* What to do *
Please output exactly the lines of the material from the first through the line containing "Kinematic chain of", and nothing more.

Collected material START

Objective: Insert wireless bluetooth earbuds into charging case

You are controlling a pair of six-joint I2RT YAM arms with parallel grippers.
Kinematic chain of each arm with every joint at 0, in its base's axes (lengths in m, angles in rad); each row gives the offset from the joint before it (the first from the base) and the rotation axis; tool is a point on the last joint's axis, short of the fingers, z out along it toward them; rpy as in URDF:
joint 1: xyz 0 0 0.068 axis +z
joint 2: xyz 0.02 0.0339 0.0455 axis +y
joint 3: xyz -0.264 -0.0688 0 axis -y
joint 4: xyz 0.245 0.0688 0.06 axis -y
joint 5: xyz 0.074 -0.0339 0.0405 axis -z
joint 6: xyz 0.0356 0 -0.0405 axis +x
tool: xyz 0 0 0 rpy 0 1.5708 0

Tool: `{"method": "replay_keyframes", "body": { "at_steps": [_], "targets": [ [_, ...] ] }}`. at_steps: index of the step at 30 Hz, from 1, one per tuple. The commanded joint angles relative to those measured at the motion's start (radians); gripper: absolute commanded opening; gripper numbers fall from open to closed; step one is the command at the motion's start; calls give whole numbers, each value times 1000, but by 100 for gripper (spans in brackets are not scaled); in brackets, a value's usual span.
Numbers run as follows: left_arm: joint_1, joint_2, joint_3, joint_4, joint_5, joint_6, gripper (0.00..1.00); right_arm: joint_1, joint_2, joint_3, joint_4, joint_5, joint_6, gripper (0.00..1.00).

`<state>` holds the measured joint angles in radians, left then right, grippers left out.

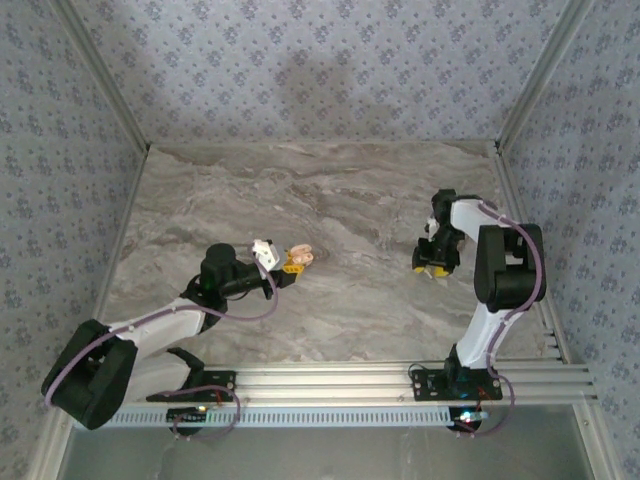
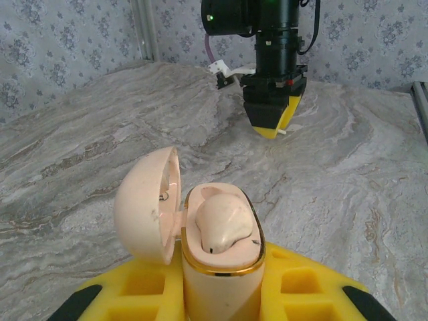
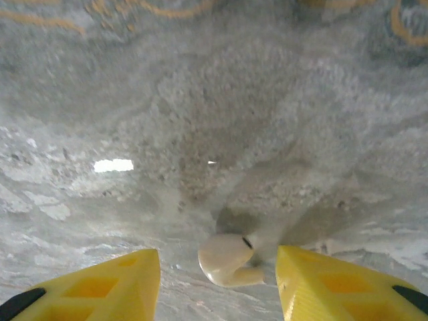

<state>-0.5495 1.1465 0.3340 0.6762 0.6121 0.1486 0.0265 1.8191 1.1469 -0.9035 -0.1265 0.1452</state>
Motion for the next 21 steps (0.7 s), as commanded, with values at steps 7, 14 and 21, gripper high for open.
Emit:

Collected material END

* Finished exercise *
Objective: Insert wireless bluetooth earbuds into charging case

You are controlling a pair of six-joint I2RT YAM arms with parallel grippers.
Kinematic chain of each arm with every joint at 0, in its base's axes (lengths in m, angles in rad); each row gives the offset from the joint before it (the first from the base) and the rotation axis; tool is a point on the last joint's axis, short of the fingers, z out along it toward them; rpy as in URDF:

This exercise is complete.